* [INSTRUCTIONS FOR THE TASK] Retype the entries below exactly, dropping the images.

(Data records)
- Opening Delimiter -

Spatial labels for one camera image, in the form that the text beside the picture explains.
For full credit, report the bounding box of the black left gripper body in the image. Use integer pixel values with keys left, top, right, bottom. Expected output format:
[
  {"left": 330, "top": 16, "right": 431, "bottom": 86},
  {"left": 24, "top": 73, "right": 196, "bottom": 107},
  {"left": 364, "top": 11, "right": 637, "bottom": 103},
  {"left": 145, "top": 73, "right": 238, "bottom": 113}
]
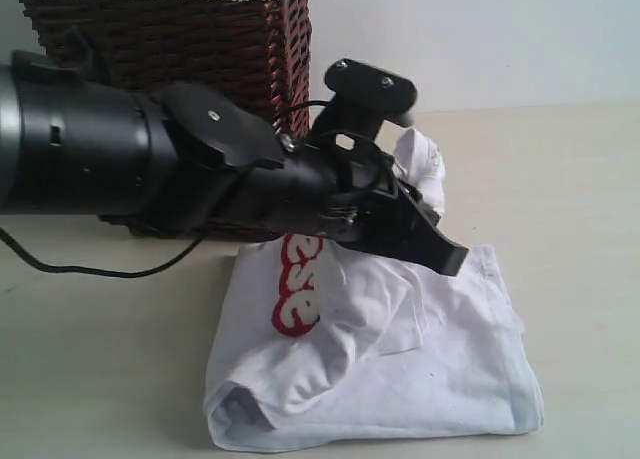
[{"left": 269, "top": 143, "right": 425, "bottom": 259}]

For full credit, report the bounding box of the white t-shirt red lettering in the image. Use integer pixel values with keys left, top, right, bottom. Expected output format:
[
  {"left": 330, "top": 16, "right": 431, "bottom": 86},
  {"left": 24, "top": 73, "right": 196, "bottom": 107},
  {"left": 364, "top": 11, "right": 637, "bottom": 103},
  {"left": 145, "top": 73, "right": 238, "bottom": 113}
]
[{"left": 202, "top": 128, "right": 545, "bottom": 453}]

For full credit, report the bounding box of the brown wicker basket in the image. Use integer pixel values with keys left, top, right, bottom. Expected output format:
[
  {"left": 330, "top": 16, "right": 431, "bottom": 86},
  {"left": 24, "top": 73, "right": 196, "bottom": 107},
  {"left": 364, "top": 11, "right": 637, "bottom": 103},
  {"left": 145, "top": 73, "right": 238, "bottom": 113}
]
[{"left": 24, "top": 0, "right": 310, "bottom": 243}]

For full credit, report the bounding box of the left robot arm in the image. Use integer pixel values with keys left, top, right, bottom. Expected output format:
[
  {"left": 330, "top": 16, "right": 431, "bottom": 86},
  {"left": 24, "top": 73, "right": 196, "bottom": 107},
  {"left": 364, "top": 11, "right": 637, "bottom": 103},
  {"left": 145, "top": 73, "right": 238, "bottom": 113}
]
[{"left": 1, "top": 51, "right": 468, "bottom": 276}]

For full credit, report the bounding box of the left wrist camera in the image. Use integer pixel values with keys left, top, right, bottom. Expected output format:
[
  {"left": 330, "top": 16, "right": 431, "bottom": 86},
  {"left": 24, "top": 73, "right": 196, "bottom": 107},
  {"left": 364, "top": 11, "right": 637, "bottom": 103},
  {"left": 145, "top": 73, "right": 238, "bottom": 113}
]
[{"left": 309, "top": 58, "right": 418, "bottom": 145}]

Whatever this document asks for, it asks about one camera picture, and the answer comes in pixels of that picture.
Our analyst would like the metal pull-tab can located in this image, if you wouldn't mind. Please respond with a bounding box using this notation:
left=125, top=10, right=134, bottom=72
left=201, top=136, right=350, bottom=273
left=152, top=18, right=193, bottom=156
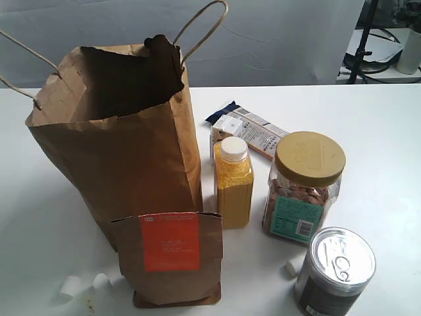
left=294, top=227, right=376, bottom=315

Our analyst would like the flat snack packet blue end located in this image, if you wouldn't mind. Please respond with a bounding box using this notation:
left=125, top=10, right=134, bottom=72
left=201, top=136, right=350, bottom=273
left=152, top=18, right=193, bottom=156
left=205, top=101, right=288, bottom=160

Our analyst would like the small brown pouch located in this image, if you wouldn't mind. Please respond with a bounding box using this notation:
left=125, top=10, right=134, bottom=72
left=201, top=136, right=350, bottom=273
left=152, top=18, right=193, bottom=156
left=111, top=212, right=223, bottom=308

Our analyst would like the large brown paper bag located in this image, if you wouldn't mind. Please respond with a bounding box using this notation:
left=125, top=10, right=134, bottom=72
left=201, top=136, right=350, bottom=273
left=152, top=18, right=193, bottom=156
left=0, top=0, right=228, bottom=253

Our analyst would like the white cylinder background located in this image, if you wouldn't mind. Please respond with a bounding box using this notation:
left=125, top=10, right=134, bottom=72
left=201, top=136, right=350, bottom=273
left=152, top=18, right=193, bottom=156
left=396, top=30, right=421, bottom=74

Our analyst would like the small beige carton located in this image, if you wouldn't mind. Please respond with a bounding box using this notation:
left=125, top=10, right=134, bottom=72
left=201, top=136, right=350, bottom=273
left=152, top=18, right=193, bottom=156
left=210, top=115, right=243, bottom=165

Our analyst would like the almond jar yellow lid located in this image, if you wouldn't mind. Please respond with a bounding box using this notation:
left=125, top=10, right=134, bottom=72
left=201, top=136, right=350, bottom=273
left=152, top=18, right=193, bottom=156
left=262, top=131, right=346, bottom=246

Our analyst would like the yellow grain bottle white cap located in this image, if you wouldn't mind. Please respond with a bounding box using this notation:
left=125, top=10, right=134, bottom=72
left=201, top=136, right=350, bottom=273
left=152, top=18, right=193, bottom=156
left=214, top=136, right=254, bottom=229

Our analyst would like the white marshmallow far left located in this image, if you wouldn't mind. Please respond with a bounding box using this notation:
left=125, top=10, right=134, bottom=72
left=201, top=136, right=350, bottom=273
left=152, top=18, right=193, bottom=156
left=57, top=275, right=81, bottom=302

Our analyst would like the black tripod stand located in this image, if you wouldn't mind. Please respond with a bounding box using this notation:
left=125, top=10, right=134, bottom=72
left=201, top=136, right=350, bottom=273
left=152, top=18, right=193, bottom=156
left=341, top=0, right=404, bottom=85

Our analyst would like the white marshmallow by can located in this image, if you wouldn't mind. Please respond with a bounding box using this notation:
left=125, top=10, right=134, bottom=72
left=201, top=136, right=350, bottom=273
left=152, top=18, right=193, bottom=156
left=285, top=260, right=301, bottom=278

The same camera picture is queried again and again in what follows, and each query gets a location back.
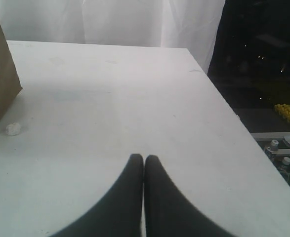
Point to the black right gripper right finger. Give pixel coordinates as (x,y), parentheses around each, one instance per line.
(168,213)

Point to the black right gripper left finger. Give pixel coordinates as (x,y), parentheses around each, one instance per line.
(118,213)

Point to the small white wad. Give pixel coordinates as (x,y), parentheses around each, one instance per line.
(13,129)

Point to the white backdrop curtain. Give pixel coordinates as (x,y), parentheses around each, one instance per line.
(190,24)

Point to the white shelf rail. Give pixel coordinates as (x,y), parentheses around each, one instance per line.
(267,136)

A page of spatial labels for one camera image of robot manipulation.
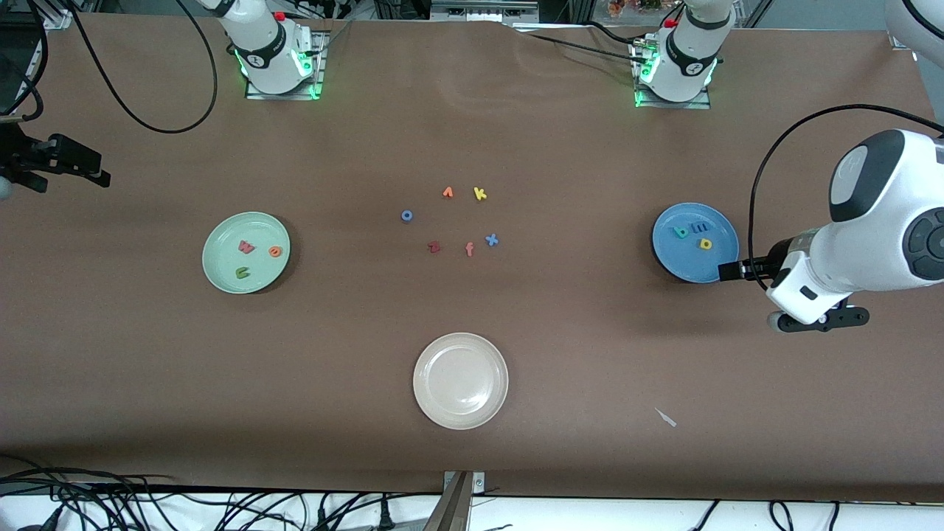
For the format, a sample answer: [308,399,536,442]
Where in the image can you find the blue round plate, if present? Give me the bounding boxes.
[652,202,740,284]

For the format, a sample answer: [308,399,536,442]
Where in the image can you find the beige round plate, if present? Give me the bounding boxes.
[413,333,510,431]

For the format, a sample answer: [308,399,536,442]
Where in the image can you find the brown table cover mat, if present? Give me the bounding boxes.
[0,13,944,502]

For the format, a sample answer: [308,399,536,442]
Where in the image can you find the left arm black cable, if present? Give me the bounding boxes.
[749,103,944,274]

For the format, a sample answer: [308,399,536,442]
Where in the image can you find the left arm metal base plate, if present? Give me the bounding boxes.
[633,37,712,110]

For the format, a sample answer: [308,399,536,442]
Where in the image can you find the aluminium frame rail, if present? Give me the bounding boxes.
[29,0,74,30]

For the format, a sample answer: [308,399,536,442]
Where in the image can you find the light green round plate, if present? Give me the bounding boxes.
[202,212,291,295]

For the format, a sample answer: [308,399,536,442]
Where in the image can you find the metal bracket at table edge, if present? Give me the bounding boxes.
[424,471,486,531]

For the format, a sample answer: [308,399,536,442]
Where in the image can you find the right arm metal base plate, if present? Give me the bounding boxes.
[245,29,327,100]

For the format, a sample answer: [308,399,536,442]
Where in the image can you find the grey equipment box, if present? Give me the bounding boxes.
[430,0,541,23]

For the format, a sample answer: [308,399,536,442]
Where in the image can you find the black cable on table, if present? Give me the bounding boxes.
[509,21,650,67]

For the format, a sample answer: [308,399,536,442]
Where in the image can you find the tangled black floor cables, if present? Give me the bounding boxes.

- Closing Delimiter -

* [EXERCISE OUTPUT]
Spatial labels for one camera image, in the form that the text beside the picture explains.
For full credit, report the bounding box of the black left gripper body in the image. Use integer pixel values with keys left, top, right, bottom. Expected output format:
[
  {"left": 330, "top": 16, "right": 431, "bottom": 86},
  {"left": 24, "top": 73, "right": 196, "bottom": 107},
  {"left": 364, "top": 11, "right": 637, "bottom": 103},
  {"left": 145, "top": 73, "right": 238, "bottom": 113}
]
[{"left": 269, "top": 143, "right": 425, "bottom": 259}]

For full credit, report the bounding box of the white t-shirt red lettering in the image. Use integer pixel values with keys left, top, right, bottom. Expected output format:
[
  {"left": 330, "top": 16, "right": 431, "bottom": 86},
  {"left": 24, "top": 73, "right": 196, "bottom": 107},
  {"left": 364, "top": 11, "right": 637, "bottom": 103},
  {"left": 145, "top": 73, "right": 238, "bottom": 113}
]
[{"left": 202, "top": 128, "right": 545, "bottom": 453}]

For full credit, report the bounding box of the brown wicker basket in the image. Use integer pixel values with keys left, top, right, bottom. Expected output format:
[
  {"left": 330, "top": 16, "right": 431, "bottom": 86},
  {"left": 24, "top": 73, "right": 196, "bottom": 107},
  {"left": 364, "top": 11, "right": 637, "bottom": 103},
  {"left": 145, "top": 73, "right": 238, "bottom": 113}
]
[{"left": 24, "top": 0, "right": 310, "bottom": 243}]

For full credit, report the bounding box of the left robot arm in the image. Use integer pixel values with keys left, top, right, bottom. Expected output format:
[
  {"left": 330, "top": 16, "right": 431, "bottom": 86},
  {"left": 24, "top": 73, "right": 196, "bottom": 107},
  {"left": 364, "top": 11, "right": 637, "bottom": 103},
  {"left": 145, "top": 73, "right": 238, "bottom": 113}
]
[{"left": 1, "top": 51, "right": 468, "bottom": 276}]

For full credit, report the bounding box of the left wrist camera in the image. Use integer pixel values with keys left, top, right, bottom. Expected output format:
[
  {"left": 330, "top": 16, "right": 431, "bottom": 86},
  {"left": 24, "top": 73, "right": 196, "bottom": 107},
  {"left": 364, "top": 11, "right": 637, "bottom": 103},
  {"left": 145, "top": 73, "right": 238, "bottom": 113}
]
[{"left": 309, "top": 58, "right": 418, "bottom": 145}]

Whatever this document asks for, it asks about one camera picture, and the answer comes in pixels of that picture.
Our analyst would like the metal pull-tab can located in this image, if you wouldn't mind. Please respond with a bounding box using this notation:
left=125, top=10, right=134, bottom=72
left=201, top=136, right=350, bottom=273
left=152, top=18, right=193, bottom=156
left=294, top=227, right=376, bottom=315

Our analyst would like the flat snack packet blue end located in this image, if you wouldn't mind. Please respond with a bounding box using this notation:
left=125, top=10, right=134, bottom=72
left=201, top=136, right=350, bottom=273
left=152, top=18, right=193, bottom=156
left=205, top=101, right=288, bottom=160

Our analyst would like the small brown pouch located in this image, if you wouldn't mind. Please respond with a bounding box using this notation:
left=125, top=10, right=134, bottom=72
left=201, top=136, right=350, bottom=273
left=152, top=18, right=193, bottom=156
left=111, top=212, right=223, bottom=308

Our analyst would like the large brown paper bag located in this image, if you wouldn't mind. Please respond with a bounding box using this notation:
left=125, top=10, right=134, bottom=72
left=201, top=136, right=350, bottom=273
left=152, top=18, right=193, bottom=156
left=0, top=0, right=228, bottom=253

Our analyst would like the white cylinder background located in this image, if you wouldn't mind. Please respond with a bounding box using this notation:
left=125, top=10, right=134, bottom=72
left=201, top=136, right=350, bottom=273
left=152, top=18, right=193, bottom=156
left=396, top=30, right=421, bottom=74

Our analyst would like the small beige carton located in this image, if you wouldn't mind. Please respond with a bounding box using this notation:
left=125, top=10, right=134, bottom=72
left=201, top=136, right=350, bottom=273
left=152, top=18, right=193, bottom=156
left=210, top=115, right=243, bottom=165

Our analyst would like the almond jar yellow lid located in this image, if you wouldn't mind. Please respond with a bounding box using this notation:
left=125, top=10, right=134, bottom=72
left=201, top=136, right=350, bottom=273
left=152, top=18, right=193, bottom=156
left=262, top=131, right=346, bottom=246

Our analyst would like the yellow grain bottle white cap located in this image, if you wouldn't mind. Please respond with a bounding box using this notation:
left=125, top=10, right=134, bottom=72
left=201, top=136, right=350, bottom=273
left=152, top=18, right=193, bottom=156
left=214, top=136, right=254, bottom=229

Our analyst would like the white marshmallow far left located in this image, if you wouldn't mind. Please respond with a bounding box using this notation:
left=125, top=10, right=134, bottom=72
left=201, top=136, right=350, bottom=273
left=152, top=18, right=193, bottom=156
left=57, top=275, right=81, bottom=302

Our analyst would like the black tripod stand located in this image, if you wouldn't mind. Please respond with a bounding box using this notation:
left=125, top=10, right=134, bottom=72
left=201, top=136, right=350, bottom=273
left=152, top=18, right=193, bottom=156
left=341, top=0, right=404, bottom=85

Our analyst would like the white marshmallow by can located in this image, if you wouldn't mind. Please respond with a bounding box using this notation:
left=125, top=10, right=134, bottom=72
left=201, top=136, right=350, bottom=273
left=152, top=18, right=193, bottom=156
left=285, top=260, right=301, bottom=278

The same camera picture is queried again and again in what follows, and each query gets a location back.
Point to the black right gripper right finger. Give pixel coordinates as (x,y), parentheses around each, one instance per line.
(168,213)

Point to the black right gripper left finger. Give pixel coordinates as (x,y), parentheses around each, one instance per line.
(118,213)

Point to the small white wad. Give pixel coordinates as (x,y), parentheses around each, one instance per line.
(13,129)

Point to the white backdrop curtain. Give pixel coordinates as (x,y), parentheses around each, one instance per line.
(190,24)

Point to the white shelf rail. Give pixel coordinates as (x,y), parentheses around each, one instance per line.
(267,136)

A page of spatial labels for one camera image of robot manipulation.
For the format, a sample answer: [308,399,536,442]
Where in the image can you find the blue round plate, if present? Give me the bounding boxes.
[652,202,740,284]

For the format, a sample answer: [308,399,536,442]
Where in the image can you find the beige round plate, if present? Give me the bounding boxes.
[413,333,510,431]

For the format, a sample answer: [308,399,536,442]
Where in the image can you find the brown table cover mat, if present? Give me the bounding boxes.
[0,13,944,502]

For the format, a sample answer: [308,399,536,442]
Where in the image can you find the left arm black cable, if present? Give me the bounding boxes.
[749,103,944,274]

For the format, a sample answer: [308,399,536,442]
Where in the image can you find the left arm metal base plate, if present? Give me the bounding boxes.
[633,37,712,110]

For the format, a sample answer: [308,399,536,442]
Where in the image can you find the aluminium frame rail, if present? Give me the bounding boxes.
[29,0,74,30]

For the format, a sample answer: [308,399,536,442]
Where in the image can you find the light green round plate, if present? Give me the bounding boxes.
[202,212,291,295]

For the format, a sample answer: [308,399,536,442]
Where in the image can you find the metal bracket at table edge, if present? Give me the bounding boxes.
[424,471,486,531]

For the format, a sample answer: [308,399,536,442]
Where in the image can you find the right arm metal base plate, if present? Give me the bounding boxes.
[245,29,327,100]

For the format, a sample answer: [308,399,536,442]
Where in the image can you find the grey equipment box, if present? Give me the bounding boxes.
[430,0,541,23]

For the format, a sample answer: [308,399,536,442]
Where in the image can you find the black cable on table, if present? Give me the bounding boxes.
[509,21,650,67]

For the format, a sample answer: [308,399,536,442]
Where in the image can you find the tangled black floor cables, if present? Give me the bounding boxes.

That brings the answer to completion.